|
И молвила с улыбкой чинной:
"Я Пепа!" - поклонившись мне.
Я почитал себя мужчиной
Там, в завоеванной стране...
Ее шиньон был в тонкой сетке
С каскадом золотых монет,
И в пламенных кудрях кокетки
Струился золотистый свет.
Под солнечным лучом блистали
Жакета бархат голубой,
Муар на юбке цвета стали
И шаль с каймою кружевной.
Дитя - но женщина... И Пепе
Не покориться я не мог.
Сковали душу мне, как цепи,
Одетый в бархат локоток,
Янтарное колье на шее,
Куст роз под стрельчатым окном...
Пред ней дрожал я, цепенея,
Как жалкий птенчик пред орлом.
В смущеньи, сам себя не слыша,
Я что-то ей пролепетал...
Она шепнула строго: "Тише!" -
Но пыл мой только жарче стал.
А тут же, во дворце, где в зале
От витражей полутемно,
Солдаты в домино играли
И пили старое вино
[Виктор Гюго, "Песни дедушки о днях его детства";
"Пепита" ("Искусство быть дедом")].
Шел июнь 1811 года. Король Жозеф находился в Париже по случаю крещения
короля Римского. Кто же сообщит генералу Гюго о приезде его семьи? Госпожа
Гюго еще раз обратилась к своему обязательному деверю Луи. Известие было
встречено бурным гневом - с губернатором Гвадалахары чуть не случился
удар. Как! Эта женщина, отказывавшаяся быть ему женой, вздумала
преследовать его даже в Испании? Он тотчас приказал составить прошение о
разводе ввиду серьезного оскорбления, нанесенного ему как мужу. А пока
что, до решения дела в суде, он требовал, чтобы дети оставались при нем.
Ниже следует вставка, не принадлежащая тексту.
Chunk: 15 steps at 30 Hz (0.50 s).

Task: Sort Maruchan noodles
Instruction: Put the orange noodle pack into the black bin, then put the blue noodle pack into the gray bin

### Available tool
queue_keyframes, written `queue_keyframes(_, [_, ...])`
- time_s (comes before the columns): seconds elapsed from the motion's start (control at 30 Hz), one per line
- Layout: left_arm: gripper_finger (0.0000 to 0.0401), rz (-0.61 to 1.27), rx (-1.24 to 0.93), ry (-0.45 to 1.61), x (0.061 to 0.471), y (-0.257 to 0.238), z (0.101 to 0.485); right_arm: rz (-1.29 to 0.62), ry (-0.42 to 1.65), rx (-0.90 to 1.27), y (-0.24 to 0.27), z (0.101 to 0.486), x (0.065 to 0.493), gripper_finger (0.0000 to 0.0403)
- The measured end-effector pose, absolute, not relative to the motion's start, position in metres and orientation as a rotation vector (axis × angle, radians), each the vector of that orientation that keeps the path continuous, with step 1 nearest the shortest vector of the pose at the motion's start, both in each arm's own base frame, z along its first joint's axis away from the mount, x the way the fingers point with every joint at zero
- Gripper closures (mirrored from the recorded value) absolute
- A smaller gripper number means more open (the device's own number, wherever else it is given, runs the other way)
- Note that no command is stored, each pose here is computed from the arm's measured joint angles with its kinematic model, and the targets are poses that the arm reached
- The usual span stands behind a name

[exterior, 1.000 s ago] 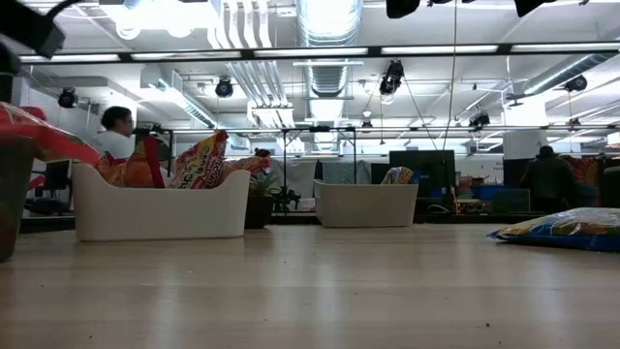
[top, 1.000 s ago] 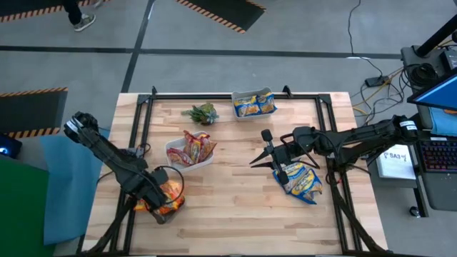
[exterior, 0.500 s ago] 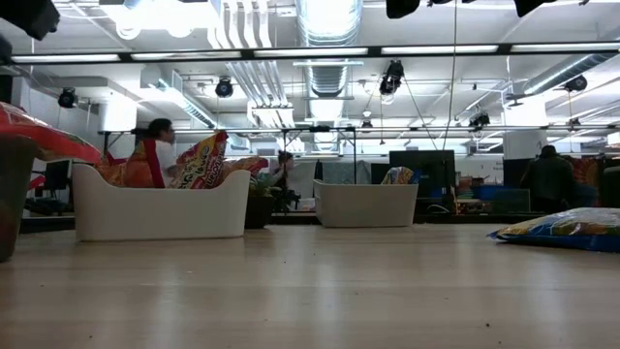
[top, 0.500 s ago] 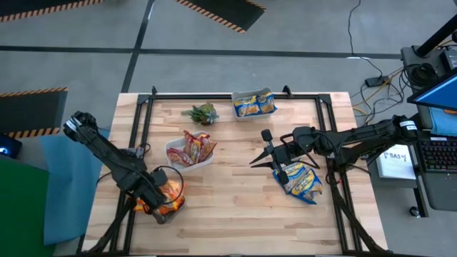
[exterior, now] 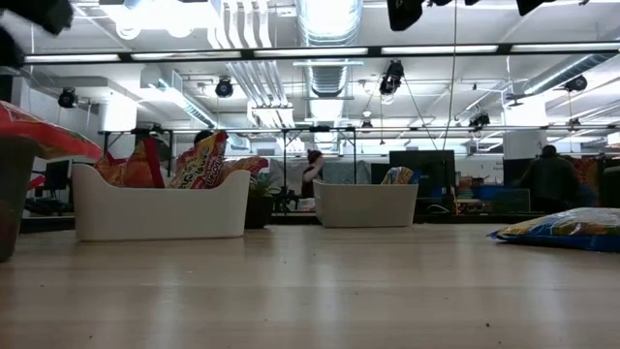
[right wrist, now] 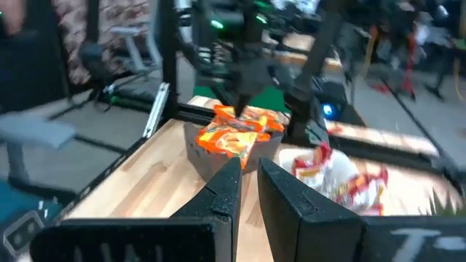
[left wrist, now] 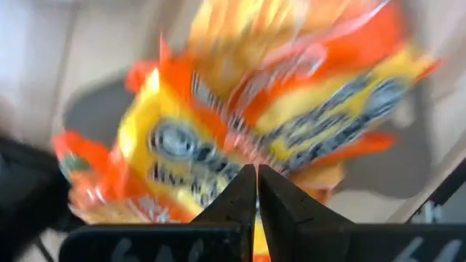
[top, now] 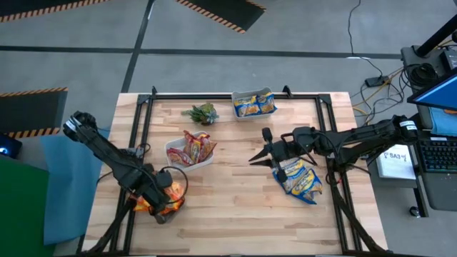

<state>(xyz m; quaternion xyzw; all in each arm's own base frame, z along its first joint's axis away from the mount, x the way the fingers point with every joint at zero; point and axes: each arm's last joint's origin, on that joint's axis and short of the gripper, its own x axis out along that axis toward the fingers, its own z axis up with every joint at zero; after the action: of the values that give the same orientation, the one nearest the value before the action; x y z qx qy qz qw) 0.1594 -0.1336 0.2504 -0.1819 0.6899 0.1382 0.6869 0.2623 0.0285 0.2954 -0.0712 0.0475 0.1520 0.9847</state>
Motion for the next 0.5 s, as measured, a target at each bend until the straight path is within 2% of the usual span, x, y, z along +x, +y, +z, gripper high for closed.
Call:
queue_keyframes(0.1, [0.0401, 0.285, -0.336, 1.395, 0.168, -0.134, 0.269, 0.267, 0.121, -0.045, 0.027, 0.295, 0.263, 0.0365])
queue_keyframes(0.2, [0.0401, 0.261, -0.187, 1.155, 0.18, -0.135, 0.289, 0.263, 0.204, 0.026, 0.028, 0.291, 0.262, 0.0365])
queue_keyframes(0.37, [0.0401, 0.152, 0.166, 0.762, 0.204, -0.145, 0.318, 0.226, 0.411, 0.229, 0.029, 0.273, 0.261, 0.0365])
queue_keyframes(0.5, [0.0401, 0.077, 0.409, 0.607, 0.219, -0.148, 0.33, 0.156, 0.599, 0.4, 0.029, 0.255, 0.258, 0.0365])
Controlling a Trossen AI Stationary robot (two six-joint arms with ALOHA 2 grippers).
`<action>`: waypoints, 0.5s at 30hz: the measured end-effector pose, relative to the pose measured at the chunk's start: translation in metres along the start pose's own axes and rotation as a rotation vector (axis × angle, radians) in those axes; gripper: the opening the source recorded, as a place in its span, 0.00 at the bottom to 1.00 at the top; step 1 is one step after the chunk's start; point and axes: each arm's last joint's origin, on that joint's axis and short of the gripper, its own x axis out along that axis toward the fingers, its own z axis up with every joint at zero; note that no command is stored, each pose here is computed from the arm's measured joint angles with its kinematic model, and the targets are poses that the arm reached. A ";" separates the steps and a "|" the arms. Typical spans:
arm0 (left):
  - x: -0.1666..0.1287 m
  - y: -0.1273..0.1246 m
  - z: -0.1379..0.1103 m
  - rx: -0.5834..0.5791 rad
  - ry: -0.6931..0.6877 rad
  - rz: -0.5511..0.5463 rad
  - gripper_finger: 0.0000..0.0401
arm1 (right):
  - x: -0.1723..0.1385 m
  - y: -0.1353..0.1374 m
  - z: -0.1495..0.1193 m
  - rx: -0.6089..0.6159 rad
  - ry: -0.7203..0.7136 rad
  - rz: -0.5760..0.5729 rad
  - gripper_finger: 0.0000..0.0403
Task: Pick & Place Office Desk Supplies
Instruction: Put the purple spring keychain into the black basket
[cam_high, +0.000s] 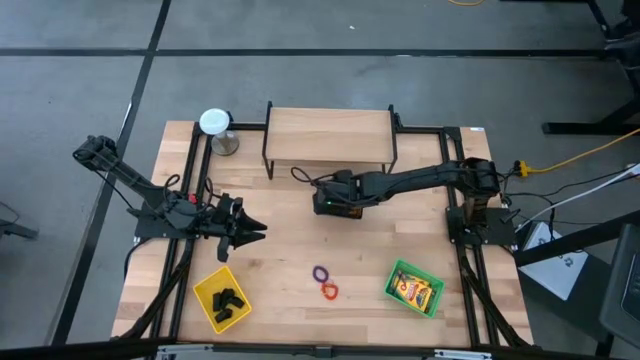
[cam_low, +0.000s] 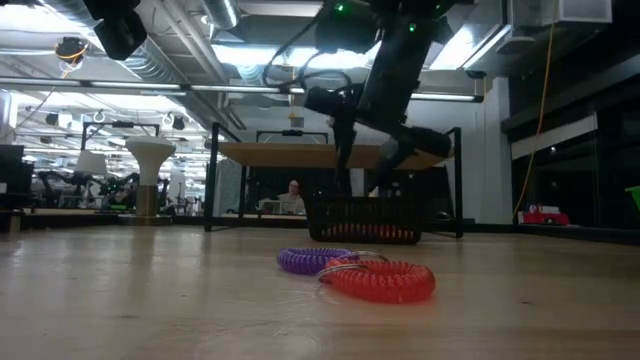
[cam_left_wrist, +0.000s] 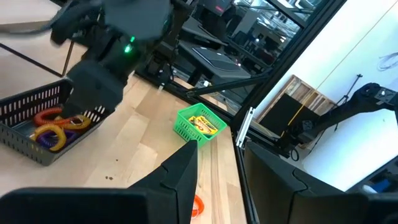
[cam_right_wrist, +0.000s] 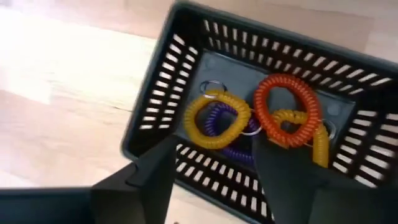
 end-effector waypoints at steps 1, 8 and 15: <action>0.000 0.000 0.000 -0.002 0.000 0.000 0.32 | -0.004 0.001 0.000 0.000 -0.011 0.011 0.54; 0.000 0.000 0.000 -0.001 0.001 0.000 0.32 | -0.033 0.034 -0.008 -0.045 -0.067 0.367 0.55; 0.000 0.000 0.000 0.006 0.000 0.000 0.32 | -0.045 0.044 -0.059 -0.214 0.037 0.434 0.49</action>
Пора положить конец их постоянным каникулам, заявлял он. Пусть Абель будет
одним из пажей короля Жозефа, его оденут в красивый голубой мундир с
серебряными аксельбантами; Эжена и Виктора отдадут в дворянский коллеж
(монастырь святого Антония Абадского) - на поступление туда им давал право
графский титул, полученный их отцом в Испании. Мрачное здание, еще более
мрачные наставники. Маленьких французов принял на свое попечение худой и
бледный, угрюмый монах дон Базилио. Оставшись одни во внутреннем дворе,
они разрыдались. Ночным надзирателем, следившим за дортуаром, где спали
сто пятьдесят школьников, состоял горбун в красной шерстяной куртке, синих
коротких панталонах и желтых чулках - настоящий придворный шут. Испанцы
называли его Corcoveta [Горбун (исп.)].
Ученики должны были по очереди исполнять обязанности причетников в
церкви, но Софи Гюго, вольтерьянка, женщина неверующая, сказала дону
Базилио, что ее сыновья не католики, а протестанты. С ними, однако,
обращались уважительно, так как их отца было опасно задевать, и к тому же
они, к удивлению монахов, проявили большие познания в латыни. В какой же
класс их посадить? Переводить "Epitome" и "De viris" было для обоих уже
детской игрой. С Вергилием и Лукрецием они справлялись довольно хорошо.
"Что же вы переводите в восемь-то лет?" - спросил изумленный монах.
"Тацита", - ответил маленький Виктор. Школьники-испанцы открыто желали
поражения Наполеону. Эжен подрался из-за этого с юным графом де
Бельверана, а Виктор - с безобразным рыжеволосым и курчавым мальчуганом по
фамилии Элеспуру. Коллеж стал для них адом.
А между их родителями отношения все ухудшались. Возвратившись в Мадрид,
король Жозеф нашел там бесчисленные жалобы и ходатайства графини Гюго. Он
ее вызвал, выслушал и тотчас приказал генерал-губернатору явиться в
Мадрид. Генерал примчался и, когда король предъявил ему ультиматум,
уступил по всем пунктам: согласился принять предложенный ему пост в
Мадриде, жить во дворце Массерано, взять своих сыновей из коллежа и тотчас
же дать три тысячи франков своей жене, у которой уже не было ни гроша.
Генерал Гюго - графине Гюго:
"Нынче вечером, после обеда у его величества, я приеду навестить тебя.
Посылаю ящик свечей. До свидания, друг мой. Верь моей привязанности".